Around dawn, he felt the thump of another fuel tanker mooring alongside. Two crew members were taken away to help the pirates open the valves.
Fuel oil or diesel was an attractive cargo for resale because it was in high and constant demand, and its original ownership was difficult to identify, said Gerhard. It was also easy for pirates to go undetected, even in daylight.
“Ship-to-ship onloading and offloading of fuel oil is not unusual,” he said. “Many vessels are fuelled by special bunker tankers whilst moored.”
The pirates who attacked the Orapin 4 wore the same overalls as Thiwa’s crew. “There was no way outsiders could know what was happening,” said Thiwa.
By simply painting over a number and two letters, the pirates changed the ship’s name to Rapi, which means “neat” in Indonesian.
By 9 p.m., the pirates had siphoned off the fuel and looted the cabins of watches, cellphones, money and other valuables. Then they slipped away into the darkness.
Thiwa and his crew freed themselves and, aided by an undamaged radar, sailed to a port near Bangkok.
Pirate ‘shopping’
“Stealing fuel is a recent trend. It never happened in my time,” said Aga, 62, the nickname of a Batam shipping agent and former pirate who still counts many pirates among his friends. “Our targets were only money, the safe, or anything valuable on the ship.”
In pirate parlance, thieving valuables is “shopping”, said Aga. Stealing fuel is known by the Indonesian phrase “kapal kencing,” or “ship [is] pissing”.
There were three main pirate gangs active in the area, said Aga. They hailed from all over Indonesia, although Batam boatmen were recruited for their knowledge of local reefs and coves.
Petro-piracy is an organized crime, requiring good logistics and networks to steal and re-sell the fuel.
Police on the island did not immediately return calls seeking comment.
Aga said pirates choose their targets carefully, aided by live updates on websites such as marinetraffic.com, and by informants at shipping companies or among crews.
On April 22, in the Malacca Strait, pirates stole 2,500 tons of marine diesel oil from a tanker. They also took three Indonesian crew in what was initially described as a kidnapping. It is now believed the three men conspired with the pirates.
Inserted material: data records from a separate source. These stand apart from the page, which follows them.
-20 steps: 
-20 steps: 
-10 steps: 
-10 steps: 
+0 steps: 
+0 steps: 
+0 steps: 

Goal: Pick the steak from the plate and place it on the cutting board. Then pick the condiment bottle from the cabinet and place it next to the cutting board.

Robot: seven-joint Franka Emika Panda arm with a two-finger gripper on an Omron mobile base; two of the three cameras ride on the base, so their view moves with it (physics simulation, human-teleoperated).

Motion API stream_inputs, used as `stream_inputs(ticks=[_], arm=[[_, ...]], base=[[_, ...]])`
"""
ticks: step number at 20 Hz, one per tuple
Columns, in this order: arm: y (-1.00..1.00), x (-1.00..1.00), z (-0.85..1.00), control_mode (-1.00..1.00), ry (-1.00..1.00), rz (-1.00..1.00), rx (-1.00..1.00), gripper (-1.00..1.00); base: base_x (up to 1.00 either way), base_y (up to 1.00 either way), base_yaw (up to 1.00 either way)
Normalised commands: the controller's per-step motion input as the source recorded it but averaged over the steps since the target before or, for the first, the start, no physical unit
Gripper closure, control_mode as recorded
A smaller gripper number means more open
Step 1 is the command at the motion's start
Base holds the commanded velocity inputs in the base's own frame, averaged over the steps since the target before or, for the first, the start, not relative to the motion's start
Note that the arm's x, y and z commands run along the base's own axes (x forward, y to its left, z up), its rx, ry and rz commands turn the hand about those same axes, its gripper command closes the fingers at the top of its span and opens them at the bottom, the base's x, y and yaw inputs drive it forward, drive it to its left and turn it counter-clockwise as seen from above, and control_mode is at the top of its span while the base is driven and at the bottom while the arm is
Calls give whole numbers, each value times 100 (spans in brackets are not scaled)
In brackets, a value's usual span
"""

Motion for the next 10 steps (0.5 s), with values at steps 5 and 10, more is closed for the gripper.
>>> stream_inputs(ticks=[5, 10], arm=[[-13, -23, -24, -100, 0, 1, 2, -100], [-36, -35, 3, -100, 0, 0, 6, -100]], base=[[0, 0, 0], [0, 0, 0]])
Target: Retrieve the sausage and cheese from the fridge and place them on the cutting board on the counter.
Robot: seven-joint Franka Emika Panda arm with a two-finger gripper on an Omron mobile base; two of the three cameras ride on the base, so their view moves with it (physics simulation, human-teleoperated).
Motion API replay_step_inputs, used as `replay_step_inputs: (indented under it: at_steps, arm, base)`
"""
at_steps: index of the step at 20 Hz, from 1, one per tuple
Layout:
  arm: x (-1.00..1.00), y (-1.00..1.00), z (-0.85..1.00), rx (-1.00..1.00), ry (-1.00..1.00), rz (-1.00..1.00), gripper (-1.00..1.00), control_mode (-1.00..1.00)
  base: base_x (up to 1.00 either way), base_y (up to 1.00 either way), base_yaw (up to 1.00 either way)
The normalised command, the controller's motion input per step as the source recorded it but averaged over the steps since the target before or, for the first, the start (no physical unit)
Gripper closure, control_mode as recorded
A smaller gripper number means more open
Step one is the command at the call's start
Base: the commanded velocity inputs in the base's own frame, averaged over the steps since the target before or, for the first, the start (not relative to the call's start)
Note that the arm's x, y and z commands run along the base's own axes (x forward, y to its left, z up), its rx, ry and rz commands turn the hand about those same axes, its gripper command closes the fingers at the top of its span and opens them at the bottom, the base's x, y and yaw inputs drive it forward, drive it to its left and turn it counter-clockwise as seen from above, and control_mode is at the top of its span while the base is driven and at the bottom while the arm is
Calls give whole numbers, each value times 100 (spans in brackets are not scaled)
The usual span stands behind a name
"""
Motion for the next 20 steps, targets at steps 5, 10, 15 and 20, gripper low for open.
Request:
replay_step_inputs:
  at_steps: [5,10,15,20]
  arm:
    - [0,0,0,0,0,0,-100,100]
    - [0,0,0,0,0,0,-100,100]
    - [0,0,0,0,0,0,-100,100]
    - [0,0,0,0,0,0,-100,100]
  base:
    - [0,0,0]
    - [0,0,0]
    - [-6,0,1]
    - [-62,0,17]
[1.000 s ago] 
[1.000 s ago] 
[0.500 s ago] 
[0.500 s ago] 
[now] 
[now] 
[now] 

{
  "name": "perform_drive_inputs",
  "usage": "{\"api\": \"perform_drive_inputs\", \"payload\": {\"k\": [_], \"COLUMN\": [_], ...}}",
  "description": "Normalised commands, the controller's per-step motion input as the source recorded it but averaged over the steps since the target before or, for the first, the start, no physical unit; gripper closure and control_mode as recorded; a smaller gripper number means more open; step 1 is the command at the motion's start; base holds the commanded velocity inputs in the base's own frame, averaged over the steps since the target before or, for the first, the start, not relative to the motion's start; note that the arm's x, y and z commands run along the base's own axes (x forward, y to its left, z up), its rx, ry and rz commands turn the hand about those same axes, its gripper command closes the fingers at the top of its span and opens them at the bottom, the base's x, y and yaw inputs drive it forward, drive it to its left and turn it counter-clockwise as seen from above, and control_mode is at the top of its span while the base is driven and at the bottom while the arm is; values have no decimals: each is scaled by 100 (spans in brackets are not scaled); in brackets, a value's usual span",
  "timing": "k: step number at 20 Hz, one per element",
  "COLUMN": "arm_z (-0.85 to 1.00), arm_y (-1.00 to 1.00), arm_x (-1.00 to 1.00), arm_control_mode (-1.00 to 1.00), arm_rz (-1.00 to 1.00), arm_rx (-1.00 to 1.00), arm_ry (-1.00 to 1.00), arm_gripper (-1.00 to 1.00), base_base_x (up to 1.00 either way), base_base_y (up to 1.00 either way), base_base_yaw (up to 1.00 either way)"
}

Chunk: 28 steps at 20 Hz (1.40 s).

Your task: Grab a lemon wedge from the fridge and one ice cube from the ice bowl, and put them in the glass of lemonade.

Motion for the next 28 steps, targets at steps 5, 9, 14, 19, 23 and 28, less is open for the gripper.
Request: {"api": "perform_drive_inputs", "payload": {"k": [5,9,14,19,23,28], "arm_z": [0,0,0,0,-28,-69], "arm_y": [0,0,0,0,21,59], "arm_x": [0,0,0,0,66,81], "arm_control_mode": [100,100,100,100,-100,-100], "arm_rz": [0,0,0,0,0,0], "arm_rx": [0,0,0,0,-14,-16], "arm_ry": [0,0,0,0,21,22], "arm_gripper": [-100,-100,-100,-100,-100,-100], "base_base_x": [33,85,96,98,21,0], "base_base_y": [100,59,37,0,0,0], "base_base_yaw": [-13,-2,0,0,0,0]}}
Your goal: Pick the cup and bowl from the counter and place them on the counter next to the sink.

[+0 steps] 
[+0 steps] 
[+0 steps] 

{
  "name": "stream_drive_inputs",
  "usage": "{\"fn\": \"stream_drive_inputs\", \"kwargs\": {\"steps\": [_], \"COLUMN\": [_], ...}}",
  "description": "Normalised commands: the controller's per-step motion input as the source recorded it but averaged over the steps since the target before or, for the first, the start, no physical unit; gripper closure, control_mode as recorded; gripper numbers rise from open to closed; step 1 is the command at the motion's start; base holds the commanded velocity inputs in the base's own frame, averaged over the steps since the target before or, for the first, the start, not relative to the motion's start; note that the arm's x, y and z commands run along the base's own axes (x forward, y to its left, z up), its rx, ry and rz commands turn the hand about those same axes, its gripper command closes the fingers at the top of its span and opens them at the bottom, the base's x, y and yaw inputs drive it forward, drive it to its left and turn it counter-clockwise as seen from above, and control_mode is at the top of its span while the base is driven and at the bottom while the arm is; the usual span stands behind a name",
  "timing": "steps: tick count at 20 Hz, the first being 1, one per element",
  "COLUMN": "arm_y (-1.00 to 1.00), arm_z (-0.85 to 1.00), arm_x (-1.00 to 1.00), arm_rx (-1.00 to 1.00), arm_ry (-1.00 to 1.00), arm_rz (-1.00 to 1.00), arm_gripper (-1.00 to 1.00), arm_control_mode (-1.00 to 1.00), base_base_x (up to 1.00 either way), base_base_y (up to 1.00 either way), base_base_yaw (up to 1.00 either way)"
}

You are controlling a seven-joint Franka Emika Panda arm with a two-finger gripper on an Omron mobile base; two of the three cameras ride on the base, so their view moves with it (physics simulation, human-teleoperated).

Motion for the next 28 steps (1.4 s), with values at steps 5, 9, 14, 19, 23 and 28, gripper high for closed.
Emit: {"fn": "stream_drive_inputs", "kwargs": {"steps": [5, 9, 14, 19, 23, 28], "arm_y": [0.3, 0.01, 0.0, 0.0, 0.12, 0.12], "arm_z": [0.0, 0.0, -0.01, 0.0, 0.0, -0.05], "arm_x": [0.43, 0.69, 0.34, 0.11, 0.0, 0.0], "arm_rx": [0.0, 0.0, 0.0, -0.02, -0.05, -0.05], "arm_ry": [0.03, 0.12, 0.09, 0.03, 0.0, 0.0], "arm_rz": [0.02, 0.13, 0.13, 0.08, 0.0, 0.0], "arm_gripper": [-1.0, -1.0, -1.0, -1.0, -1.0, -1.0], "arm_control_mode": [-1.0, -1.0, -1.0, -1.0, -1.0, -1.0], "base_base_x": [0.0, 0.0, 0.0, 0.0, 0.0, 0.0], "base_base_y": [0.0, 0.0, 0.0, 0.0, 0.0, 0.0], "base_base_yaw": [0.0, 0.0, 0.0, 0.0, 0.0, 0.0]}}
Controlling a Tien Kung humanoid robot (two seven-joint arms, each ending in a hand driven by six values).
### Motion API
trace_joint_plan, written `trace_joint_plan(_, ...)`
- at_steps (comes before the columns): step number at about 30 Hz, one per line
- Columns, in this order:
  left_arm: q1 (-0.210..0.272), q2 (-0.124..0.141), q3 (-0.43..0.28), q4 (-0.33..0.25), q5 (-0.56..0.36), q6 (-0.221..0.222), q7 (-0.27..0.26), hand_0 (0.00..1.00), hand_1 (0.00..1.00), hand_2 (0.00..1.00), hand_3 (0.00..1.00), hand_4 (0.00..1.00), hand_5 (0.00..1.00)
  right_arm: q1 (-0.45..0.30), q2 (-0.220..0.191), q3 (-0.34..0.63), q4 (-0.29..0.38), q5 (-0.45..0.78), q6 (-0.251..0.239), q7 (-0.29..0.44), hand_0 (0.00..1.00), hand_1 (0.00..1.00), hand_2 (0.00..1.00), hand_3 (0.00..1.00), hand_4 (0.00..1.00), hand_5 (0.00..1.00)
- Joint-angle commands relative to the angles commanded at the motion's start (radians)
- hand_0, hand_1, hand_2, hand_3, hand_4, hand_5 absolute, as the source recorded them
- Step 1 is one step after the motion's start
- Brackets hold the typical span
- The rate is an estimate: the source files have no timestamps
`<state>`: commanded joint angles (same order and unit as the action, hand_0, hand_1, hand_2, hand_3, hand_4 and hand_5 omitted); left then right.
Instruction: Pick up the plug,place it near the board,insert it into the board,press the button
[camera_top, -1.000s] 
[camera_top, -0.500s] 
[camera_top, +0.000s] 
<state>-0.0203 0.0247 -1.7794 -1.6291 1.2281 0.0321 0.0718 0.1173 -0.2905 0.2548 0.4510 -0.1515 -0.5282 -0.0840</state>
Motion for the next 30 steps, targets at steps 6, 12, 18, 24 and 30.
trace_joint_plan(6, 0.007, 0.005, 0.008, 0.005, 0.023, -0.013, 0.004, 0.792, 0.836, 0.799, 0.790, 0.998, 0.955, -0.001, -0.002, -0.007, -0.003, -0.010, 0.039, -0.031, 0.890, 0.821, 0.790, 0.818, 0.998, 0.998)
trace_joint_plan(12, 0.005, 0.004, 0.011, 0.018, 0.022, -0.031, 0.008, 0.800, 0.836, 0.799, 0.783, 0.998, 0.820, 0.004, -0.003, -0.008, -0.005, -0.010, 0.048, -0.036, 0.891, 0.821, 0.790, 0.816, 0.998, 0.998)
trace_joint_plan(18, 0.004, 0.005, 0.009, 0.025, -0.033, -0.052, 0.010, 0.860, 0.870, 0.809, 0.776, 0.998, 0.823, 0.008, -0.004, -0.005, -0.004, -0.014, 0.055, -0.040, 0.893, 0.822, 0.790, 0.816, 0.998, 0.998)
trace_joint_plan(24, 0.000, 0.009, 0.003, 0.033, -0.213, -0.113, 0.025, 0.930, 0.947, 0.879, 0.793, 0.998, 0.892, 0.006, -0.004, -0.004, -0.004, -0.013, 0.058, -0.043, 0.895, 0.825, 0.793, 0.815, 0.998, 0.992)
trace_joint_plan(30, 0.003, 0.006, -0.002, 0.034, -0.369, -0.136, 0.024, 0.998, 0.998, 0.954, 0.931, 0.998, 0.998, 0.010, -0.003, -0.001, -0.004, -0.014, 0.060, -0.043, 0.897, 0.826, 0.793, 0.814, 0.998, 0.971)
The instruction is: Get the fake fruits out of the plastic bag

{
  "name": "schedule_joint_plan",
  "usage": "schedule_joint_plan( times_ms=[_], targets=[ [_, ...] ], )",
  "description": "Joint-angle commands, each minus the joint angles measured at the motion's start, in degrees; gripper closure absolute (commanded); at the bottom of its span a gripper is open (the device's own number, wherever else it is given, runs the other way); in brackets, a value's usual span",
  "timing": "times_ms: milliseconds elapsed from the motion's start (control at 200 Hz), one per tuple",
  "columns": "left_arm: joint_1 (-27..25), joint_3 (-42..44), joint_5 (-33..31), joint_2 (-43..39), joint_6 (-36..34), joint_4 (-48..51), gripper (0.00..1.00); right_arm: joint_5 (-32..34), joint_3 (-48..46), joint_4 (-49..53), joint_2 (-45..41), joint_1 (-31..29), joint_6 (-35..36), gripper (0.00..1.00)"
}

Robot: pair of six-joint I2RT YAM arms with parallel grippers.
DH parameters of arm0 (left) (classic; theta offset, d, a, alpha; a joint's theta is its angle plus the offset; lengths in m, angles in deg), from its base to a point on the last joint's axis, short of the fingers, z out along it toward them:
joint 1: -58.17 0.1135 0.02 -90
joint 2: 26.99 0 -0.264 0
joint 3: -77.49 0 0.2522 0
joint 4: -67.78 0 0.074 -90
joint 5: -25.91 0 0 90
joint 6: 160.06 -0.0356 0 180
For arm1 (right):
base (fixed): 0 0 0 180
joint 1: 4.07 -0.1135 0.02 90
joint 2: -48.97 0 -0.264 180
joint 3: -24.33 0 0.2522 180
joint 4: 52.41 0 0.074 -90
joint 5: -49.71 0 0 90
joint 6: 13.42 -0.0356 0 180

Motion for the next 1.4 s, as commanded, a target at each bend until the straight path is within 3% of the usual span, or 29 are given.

Stolen diesel is sold to dealers serving Batam’s dozens of ports and shipyards for use in trucks, boats or generators, or to black marketeers in Singapore where legal fuel is more expensive, Aga said. It fetches between $400 and $650 per metric ton on the black market, so the Orapin 4’s cargo was worth anything up to $2.2 million.
Pirates fear the naval ships that patrol the Strait, said Aga, but still usually manage to outmaneuver them.
“Indonesia is the world’s largest archipelago, with thousands of islands,” said Jarek Klimczak, a master mariner and senior risk consultant at Allianz. “The proper control and monitoring of all of its waters is nearly impossible, even for an advanced navy. And Indonesia’s navy is far from advanced.”
On June 14, off Malaysia’s eastern coast, pirates boarded a Honduras-registered tanker called Ai Maru carrying 1,520 tons of marine gas oil. The Malaysian coast guard and the navies of Malaysia, Indonesia and Singapore dispatched six ships.
They found the Ai Maru less than five hours later — a relatively swift response — but the pirates had already fled along with a third of the fuel.
Two years ago, in Malaysian waters, pirates boarded and robbed another oil tanker captained by Thiwa Saman.
Then, the pirates had carried only knives. Now they had guns, too. “My family don’t want me to go back [to sea] because it’s too risky,” he said.